I’m thrilled to be working with the Pinkertons! Blessings✨ https://t.co/qTz8aGsKJh
September 2, 2021 — Bijan Robinson (@Bijan5Robinson)
Robinson has also found a mentor in a Heisman Trophy winner for his new business ventures.
Campbell has been in the NIL industry for almost 40 years, including his famous Skoal ad. Earl Campbell’s Hot Links are a grocery-store favorite, featuring Campbell sporting a cowboy hat and a football on his hip on the packaging.
When Robinson was looking for business possibilities, he contacted Campbell, who invited him to his Austin home to discuss his choices.
Campbell stated, “I told him there’s a lot of money to be earned in this.” “It’s the right thing for the NCAA to do with these young guys. I left a mother, six brothers, and four sisters behind when I came to UT from Tyler, Texas. My mother would not have been able to assist me at college in any manner. It would have made a huge impact in my life if I had anything like this in college. The NCAA has amassed sufficient wealth. They’ve earned billions thanks to guys like me.”
Campbell made sure Robinson knew that you would be judged by the company you keep, and to always make sure you’re doing things you believe in, according to Robinson, who was in awe of Campbell’s trophy room and mementos.
“In the NIL things, he’s a role model for me,” Robinson remarked. “In the NFL, he made all those business transactions, and those are the same kinds of agreements I’m attempting to make right now.”

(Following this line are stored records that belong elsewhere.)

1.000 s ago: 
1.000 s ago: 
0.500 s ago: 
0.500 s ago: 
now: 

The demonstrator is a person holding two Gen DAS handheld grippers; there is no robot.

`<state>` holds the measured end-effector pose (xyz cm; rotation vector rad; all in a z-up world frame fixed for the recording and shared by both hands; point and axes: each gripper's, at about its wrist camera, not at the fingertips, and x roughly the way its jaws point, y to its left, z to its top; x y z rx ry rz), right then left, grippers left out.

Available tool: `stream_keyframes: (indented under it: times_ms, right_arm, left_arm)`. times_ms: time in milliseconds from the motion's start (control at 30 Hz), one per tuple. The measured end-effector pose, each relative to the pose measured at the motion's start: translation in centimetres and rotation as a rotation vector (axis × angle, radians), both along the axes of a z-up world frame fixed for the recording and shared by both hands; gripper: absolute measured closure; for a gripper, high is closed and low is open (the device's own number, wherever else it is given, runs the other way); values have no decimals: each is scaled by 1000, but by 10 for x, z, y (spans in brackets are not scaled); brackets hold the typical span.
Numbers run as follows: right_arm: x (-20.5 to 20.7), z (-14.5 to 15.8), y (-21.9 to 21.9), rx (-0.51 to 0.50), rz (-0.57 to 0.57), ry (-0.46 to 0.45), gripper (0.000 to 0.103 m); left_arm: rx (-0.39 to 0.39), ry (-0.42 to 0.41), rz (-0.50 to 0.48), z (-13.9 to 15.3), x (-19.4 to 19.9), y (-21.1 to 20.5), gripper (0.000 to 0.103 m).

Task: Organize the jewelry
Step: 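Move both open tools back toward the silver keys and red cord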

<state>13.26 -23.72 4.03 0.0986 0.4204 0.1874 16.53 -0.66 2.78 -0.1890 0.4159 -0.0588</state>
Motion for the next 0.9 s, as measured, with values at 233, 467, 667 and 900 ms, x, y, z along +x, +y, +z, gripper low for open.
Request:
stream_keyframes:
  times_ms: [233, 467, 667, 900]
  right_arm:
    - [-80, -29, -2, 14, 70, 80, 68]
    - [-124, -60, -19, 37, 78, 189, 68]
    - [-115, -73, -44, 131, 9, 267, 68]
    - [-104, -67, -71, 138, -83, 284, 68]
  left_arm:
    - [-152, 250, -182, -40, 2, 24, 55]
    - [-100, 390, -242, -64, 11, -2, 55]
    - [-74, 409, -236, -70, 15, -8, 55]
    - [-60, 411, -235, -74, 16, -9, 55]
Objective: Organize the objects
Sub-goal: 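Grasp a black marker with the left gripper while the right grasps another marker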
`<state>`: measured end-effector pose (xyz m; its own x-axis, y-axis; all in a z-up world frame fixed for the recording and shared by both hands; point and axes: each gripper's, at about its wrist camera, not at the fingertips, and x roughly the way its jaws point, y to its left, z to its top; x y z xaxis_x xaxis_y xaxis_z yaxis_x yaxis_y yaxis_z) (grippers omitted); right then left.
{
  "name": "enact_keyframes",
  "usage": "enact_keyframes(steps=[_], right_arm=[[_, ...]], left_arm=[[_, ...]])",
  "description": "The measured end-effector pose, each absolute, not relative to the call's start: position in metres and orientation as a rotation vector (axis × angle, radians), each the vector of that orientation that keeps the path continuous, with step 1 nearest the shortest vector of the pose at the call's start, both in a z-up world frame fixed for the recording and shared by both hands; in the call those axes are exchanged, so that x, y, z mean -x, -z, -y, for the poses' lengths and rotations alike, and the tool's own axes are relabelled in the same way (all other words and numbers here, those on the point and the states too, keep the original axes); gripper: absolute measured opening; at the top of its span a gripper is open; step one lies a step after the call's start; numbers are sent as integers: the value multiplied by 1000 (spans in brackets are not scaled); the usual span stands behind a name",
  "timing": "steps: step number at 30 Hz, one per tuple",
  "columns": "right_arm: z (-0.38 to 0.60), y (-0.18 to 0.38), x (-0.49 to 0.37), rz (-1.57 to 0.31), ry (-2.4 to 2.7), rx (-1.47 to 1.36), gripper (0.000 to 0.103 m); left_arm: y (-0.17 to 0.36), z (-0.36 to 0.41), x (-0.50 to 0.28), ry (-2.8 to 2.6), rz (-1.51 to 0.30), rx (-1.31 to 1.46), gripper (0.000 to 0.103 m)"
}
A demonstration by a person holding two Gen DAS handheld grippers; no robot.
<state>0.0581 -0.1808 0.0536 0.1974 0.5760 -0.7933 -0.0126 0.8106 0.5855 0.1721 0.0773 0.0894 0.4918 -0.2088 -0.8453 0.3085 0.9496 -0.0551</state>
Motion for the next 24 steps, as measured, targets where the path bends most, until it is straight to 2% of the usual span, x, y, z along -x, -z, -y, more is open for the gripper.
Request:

Campbell is the more straightforward of the two, a Texas legend who doesn’t hold back and is a near-mythical character endowed with supernatural power. Williams, who at Texas broke Tony Dorsett’s all-time Division I running record (since beaten by former Wisconsin back Ron Dayne), embodied the speed and power Robinson wants to. Robinson, like Williams, takes a more meditative approach to his work.
Sounds of the ocean or Pandora’s “Watercolor” channel, he added, are his pregame excitement music.
“I like to listen to soothing music to take my mind off things,” he said. “It’s the sweet jazz music you hear in elevators.”
Robinson and Williams had a similar route to success in Texas. Both are Pac-12 outsiders, with Robinson hailing from Arizona and Williams hailing from San Diego.
“You can sense there’s something unique about someone when they’re at the right place at the right moment,” Williams added. “I was under the impression that I needed to be in Texas. That is why I traveled. And I have a feeling something is up with Bijan, one of the best running backs in the country, who is from Tucson. It’s simply got that vibe.”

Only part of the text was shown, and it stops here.